WHAT NEEDS TO BE DONE:
Your answer must be a word-for-word copy of the data.
EXERCISE DATA START
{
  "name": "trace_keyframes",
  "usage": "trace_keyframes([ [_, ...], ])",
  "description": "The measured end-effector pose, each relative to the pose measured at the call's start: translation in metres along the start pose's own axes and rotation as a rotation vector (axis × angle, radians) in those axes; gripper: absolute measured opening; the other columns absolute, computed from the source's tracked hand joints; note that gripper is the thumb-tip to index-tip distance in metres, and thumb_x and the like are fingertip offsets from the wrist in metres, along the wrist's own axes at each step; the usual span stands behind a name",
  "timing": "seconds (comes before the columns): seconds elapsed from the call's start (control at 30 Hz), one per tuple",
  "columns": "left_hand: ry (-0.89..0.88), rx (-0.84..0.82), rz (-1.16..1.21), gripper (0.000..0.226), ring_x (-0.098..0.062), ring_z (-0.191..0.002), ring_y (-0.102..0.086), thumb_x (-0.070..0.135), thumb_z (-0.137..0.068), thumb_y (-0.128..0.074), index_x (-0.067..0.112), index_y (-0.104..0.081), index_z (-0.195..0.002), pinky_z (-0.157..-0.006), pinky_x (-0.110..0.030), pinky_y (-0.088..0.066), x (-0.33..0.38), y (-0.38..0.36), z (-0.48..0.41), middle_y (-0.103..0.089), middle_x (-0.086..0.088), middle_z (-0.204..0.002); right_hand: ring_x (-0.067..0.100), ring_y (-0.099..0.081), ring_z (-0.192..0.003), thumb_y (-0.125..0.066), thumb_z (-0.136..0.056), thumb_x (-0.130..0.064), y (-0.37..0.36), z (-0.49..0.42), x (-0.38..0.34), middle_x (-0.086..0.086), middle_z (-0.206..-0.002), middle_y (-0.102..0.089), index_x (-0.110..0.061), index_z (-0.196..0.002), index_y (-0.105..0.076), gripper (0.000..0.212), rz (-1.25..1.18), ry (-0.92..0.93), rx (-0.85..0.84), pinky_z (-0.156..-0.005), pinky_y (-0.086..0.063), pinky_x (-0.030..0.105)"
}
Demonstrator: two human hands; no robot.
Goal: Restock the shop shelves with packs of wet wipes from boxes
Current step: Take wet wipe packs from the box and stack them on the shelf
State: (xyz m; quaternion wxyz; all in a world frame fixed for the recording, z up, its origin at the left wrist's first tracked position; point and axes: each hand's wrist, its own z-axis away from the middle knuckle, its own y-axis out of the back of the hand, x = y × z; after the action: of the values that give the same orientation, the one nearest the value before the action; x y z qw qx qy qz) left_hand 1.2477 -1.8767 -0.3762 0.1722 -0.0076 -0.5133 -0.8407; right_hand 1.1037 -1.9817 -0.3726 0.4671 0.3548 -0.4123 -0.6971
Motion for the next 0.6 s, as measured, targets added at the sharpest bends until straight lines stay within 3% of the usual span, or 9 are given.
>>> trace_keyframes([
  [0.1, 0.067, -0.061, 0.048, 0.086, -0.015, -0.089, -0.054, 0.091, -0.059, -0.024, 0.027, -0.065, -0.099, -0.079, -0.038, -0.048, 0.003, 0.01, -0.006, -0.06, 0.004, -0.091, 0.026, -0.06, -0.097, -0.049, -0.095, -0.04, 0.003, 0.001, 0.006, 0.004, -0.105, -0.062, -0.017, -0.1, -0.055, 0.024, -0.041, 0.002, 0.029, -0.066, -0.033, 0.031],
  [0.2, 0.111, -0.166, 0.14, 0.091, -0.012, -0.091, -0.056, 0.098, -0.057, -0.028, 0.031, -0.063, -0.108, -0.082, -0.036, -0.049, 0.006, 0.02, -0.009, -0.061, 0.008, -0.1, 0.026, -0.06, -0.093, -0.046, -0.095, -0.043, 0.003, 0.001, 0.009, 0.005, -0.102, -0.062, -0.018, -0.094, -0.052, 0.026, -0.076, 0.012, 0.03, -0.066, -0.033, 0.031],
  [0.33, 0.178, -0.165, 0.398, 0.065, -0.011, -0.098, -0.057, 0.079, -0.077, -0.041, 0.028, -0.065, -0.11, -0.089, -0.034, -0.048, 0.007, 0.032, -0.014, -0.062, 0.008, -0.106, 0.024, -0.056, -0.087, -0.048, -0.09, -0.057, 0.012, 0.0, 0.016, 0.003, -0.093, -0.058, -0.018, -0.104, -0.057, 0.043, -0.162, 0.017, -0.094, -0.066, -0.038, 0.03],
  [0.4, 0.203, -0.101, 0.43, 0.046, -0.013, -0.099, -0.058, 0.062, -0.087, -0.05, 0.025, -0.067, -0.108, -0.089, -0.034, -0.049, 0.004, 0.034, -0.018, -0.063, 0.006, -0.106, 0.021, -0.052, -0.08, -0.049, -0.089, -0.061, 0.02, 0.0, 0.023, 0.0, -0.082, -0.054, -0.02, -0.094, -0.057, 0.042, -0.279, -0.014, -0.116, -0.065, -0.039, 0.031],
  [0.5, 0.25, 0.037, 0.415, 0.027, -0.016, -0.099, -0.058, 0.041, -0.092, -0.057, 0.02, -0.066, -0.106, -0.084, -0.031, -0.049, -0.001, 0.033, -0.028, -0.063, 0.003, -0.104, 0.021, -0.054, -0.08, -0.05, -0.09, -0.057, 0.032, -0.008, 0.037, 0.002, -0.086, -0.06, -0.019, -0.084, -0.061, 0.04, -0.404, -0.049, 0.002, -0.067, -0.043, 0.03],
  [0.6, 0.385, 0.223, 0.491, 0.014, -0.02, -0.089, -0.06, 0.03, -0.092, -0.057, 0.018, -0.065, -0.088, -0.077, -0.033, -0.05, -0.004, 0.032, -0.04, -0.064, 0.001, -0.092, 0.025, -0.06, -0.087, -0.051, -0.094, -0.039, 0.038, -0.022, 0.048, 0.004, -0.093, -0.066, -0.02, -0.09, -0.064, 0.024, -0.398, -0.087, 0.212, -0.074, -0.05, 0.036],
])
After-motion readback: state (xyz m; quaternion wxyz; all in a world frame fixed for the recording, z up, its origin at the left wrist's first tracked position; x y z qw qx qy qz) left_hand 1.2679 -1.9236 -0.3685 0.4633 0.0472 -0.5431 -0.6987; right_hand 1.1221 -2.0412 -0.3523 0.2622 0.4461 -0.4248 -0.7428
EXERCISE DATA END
TASK OUTPUT:
{
  "name": "trace_keyframes",
  "usage": "trace_keyframes([ [_, ...], ])",
  "description": "The measured end-effector pose, each relative to the pose measured at the call's start: translation in metres along the start pose's own axes and rotation as a rotation vector (axis × angle, radians) in those axes; gripper: absolute measured opening; the other columns absolute, computed from the source's tracked hand joints; note that gripper is the thumb-tip to index-tip distance in metres, and thumb_x and the like are fingertip offsets from the wrist in metres, along the wrist's own axes at each step; the usual span stands behind a name",
  "timing": "seconds (comes before the columns): seconds elapsed from the call's start (control at 30 Hz), one per tuple",
  "columns": "left_hand: ry (-0.89..0.88), rx (-0.84..0.82), rz (-1.16..1.21), gripper (0.000..0.226), ring_x (-0.098..0.062), ring_z (-0.191..0.002), ring_y (-0.102..0.086), thumb_x (-0.070..0.135), thumb_z (-0.137..0.068), thumb_y (-0.128..0.074), index_x (-0.067..0.112), index_y (-0.104..0.081), index_z (-0.195..0.002), pinky_z (-0.157..-0.006), pinky_x (-0.110..0.030), pinky_y (-0.088..0.066), x (-0.33..0.38), y (-0.38..0.36), z (-0.48..0.41), middle_y (-0.103..0.089), middle_x (-0.086..0.088), middle_z (-0.204..0.002); right_hand: ring_x (-0.067..0.100), ring_y (-0.099..0.081), ring_z (-0.192..0.003), thumb_y (-0.125..0.066), thumb_z (-0.136..0.056), thumb_x (-0.130..0.064), y (-0.37..0.36), z (-0.49..0.42), x (-0.38..0.34), middle_x (-0.086..0.086), middle_z (-0.206..-0.002), middle_y (-0.102..0.089), index_x (-0.110..0.061), index_z (-0.196..0.002), index_y (-0.105..0.076), gripper (0.000..0.212), rz (-1.25..1.18), ry (-0.92..0.93), rx (-0.85..0.84), pinky_z (-0.156..-0.005), pinky_y (-0.086..0.063), pinky_x (-0.030..0.105)"
}
Demonstrator: two human hands; no robot.
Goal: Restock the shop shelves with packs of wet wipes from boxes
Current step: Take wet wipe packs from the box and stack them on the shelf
State: (xyz m; quaternion wxyz; all in a world frame fixed for the recording, z up, its origin at the left wrist's first tracked position; point and axes: each hand's wrist, its own z-axis away from the middle knuckle, its own y-axis out of the back of the hand, x = y × z; after the action: of the values that give the same orientation, the one nearest the value before the action; x y z qw qx qy qz) left_hand 1.2477 -1.8767 -0.3762 0.1722 -0.0076 -0.5133 -0.8407; right_hand 1.1037 -1.9817 -0.3726 0.4671 0.3548 -0.4123 -0.6971
Motion for the next 0.6 s, as measured, targets added at the sharpest bends until straight lines stay within 3% of the usual span, or 9 are given.
>>> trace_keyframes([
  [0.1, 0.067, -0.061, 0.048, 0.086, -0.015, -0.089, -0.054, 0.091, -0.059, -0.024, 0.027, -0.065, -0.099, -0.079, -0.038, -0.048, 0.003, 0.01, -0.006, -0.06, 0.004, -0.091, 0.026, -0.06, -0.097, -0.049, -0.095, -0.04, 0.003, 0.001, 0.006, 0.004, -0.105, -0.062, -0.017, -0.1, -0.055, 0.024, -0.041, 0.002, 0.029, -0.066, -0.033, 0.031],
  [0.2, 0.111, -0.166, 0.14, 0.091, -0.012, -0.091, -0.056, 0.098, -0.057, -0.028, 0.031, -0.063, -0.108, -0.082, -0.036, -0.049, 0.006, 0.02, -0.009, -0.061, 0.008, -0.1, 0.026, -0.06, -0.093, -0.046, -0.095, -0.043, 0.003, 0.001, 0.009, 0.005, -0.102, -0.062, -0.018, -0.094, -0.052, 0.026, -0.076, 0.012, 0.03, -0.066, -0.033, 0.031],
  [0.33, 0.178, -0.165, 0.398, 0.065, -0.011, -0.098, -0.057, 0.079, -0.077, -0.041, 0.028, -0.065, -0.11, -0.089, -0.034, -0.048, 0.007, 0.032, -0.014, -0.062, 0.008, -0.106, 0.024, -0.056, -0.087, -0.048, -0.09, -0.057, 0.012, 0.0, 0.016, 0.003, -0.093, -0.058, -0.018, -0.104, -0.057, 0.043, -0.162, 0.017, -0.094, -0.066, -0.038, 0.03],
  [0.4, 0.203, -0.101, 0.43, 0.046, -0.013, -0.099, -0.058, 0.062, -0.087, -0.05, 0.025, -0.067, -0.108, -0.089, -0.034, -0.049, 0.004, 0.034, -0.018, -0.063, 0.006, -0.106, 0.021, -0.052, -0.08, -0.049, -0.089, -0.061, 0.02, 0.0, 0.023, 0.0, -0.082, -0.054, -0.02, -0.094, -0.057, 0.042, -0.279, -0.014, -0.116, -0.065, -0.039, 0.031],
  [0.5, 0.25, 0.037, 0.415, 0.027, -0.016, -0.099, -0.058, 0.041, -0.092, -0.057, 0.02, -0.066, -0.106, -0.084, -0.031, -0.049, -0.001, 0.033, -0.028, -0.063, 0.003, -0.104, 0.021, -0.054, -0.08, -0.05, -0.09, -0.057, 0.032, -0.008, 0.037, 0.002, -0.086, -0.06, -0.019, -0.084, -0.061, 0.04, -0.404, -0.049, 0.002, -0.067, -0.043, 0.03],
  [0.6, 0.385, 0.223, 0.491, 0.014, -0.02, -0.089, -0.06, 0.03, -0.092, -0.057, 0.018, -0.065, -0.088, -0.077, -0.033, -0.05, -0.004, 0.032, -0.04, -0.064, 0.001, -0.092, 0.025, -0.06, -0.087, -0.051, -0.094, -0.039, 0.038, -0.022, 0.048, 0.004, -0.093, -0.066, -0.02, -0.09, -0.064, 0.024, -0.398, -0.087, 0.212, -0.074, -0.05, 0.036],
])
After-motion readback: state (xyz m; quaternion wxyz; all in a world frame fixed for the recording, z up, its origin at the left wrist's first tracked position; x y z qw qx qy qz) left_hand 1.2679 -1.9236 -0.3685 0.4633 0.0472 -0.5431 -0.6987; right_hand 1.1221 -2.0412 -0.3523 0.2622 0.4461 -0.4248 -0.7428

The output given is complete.